• [WHAT IS REQUIRED]
Set down, word for word, the line with "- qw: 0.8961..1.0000" and the lines after it through the final line of the data below, without pictures.

• [RECORDS FOR THE EXERCISE]
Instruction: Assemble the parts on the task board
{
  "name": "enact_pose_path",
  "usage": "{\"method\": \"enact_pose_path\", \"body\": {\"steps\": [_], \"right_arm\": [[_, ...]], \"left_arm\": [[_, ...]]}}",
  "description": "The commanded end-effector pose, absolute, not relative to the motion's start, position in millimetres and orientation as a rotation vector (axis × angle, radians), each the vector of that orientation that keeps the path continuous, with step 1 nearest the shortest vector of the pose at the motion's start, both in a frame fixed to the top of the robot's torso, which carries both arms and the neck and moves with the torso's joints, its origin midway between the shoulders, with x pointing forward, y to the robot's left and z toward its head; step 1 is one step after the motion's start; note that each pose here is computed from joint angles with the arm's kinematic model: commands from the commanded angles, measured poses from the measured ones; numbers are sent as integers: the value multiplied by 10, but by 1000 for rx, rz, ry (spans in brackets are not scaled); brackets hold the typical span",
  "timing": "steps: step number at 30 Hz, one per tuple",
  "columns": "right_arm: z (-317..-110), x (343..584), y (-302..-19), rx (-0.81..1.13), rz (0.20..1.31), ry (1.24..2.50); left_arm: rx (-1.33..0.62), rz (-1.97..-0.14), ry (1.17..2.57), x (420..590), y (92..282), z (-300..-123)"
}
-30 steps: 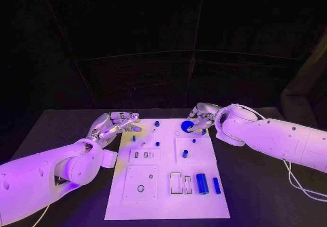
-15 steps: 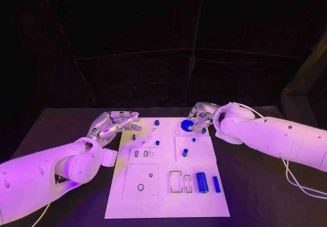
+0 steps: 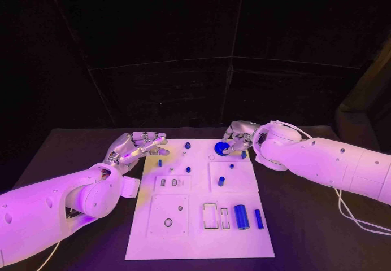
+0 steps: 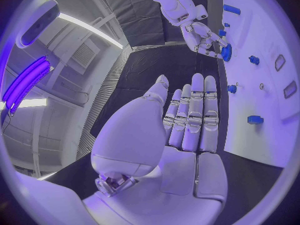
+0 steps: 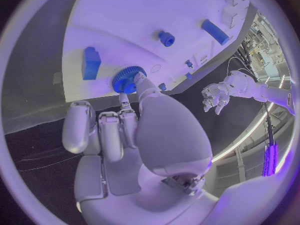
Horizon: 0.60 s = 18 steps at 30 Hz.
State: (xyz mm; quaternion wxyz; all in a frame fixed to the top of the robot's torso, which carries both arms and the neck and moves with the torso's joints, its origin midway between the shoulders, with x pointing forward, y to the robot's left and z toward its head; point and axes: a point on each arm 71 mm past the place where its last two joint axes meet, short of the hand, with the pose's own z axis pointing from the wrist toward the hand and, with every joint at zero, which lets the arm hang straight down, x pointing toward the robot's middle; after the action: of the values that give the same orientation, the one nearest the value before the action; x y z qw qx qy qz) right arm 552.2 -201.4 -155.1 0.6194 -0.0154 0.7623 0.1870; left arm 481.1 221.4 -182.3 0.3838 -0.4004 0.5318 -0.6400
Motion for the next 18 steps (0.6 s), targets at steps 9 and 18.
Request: {"method": "enact_pose_path", "body": {"steps": [9, 18], "right_arm": [[-1553, 5513, -1986, -89, 372, 1737], [-1554, 5504, -1955, -102, 364, 1738]], "left_arm": [[-1015, -1649, 1371, 4810, 2201, -1818], [-1017, -1646, 1373, 4811, 2208, -1821]]}}
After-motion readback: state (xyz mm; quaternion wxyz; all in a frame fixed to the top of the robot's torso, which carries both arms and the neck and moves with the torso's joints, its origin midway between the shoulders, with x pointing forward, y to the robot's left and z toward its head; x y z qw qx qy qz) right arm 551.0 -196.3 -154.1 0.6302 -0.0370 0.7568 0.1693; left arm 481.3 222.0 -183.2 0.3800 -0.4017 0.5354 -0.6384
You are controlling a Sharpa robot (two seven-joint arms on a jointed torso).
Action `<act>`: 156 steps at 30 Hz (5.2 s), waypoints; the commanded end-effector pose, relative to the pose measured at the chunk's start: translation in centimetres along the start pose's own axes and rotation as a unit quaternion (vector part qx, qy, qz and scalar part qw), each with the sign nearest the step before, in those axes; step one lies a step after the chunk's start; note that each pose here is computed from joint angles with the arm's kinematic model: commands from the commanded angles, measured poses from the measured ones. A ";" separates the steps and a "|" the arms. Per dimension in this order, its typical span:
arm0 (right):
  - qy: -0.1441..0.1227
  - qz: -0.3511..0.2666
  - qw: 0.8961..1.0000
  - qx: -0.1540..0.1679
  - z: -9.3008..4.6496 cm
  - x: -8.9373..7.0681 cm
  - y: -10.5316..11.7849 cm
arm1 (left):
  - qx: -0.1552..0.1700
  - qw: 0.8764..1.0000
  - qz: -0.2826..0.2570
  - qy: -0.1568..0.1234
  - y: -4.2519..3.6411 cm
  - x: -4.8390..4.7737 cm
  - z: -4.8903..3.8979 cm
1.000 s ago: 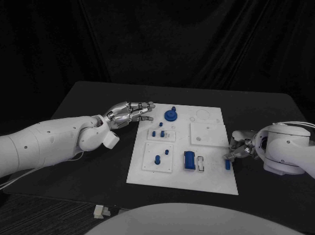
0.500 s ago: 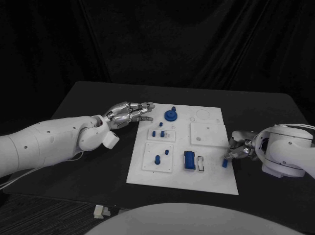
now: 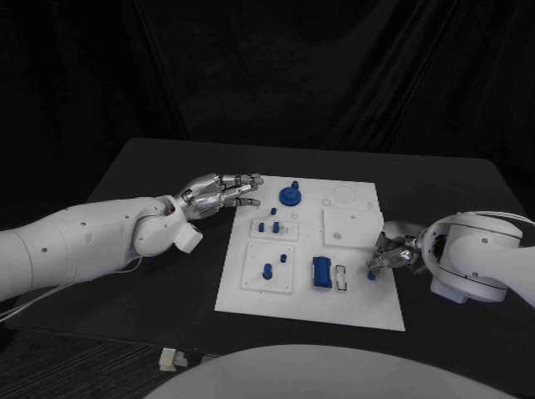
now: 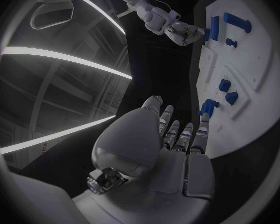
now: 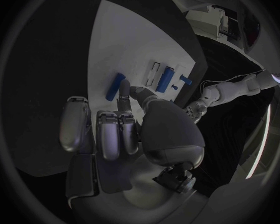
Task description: Assemble the parts on the task board
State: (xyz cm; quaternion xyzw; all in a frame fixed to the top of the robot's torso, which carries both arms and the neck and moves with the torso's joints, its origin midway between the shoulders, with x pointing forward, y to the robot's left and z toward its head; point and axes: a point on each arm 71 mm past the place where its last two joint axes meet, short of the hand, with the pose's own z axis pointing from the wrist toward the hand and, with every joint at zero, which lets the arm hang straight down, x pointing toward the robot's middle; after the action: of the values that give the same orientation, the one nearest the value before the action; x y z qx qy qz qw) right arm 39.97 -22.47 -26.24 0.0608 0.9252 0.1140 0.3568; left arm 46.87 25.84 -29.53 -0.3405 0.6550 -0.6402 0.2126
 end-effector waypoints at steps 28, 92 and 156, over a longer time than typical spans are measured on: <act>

• [THE COMPLETED TASK]
  - qw: 0.8961..1.0000
  - qx: -0.1540..0.1679
  - z: -9.3008..4.6496 cm
  - x: -8.9373..7.0681 cm
  - y: -10.5316..11.7849 cm
arm1 (left):
  - qx: -0.1552..0.1700
  - qw: 0.8764..1.0000
  - qz: -0.2826..0.2570
  - qy: -0.1568..0.1234
  - y: -4.2519..3.6411 cm
  - x: -4.8390..4.7737 cm
  - z: -4.8903..3.8979 cm
1.000 s ago: 
0.500 s ago: 
now: 
now: 
now: 
Task description: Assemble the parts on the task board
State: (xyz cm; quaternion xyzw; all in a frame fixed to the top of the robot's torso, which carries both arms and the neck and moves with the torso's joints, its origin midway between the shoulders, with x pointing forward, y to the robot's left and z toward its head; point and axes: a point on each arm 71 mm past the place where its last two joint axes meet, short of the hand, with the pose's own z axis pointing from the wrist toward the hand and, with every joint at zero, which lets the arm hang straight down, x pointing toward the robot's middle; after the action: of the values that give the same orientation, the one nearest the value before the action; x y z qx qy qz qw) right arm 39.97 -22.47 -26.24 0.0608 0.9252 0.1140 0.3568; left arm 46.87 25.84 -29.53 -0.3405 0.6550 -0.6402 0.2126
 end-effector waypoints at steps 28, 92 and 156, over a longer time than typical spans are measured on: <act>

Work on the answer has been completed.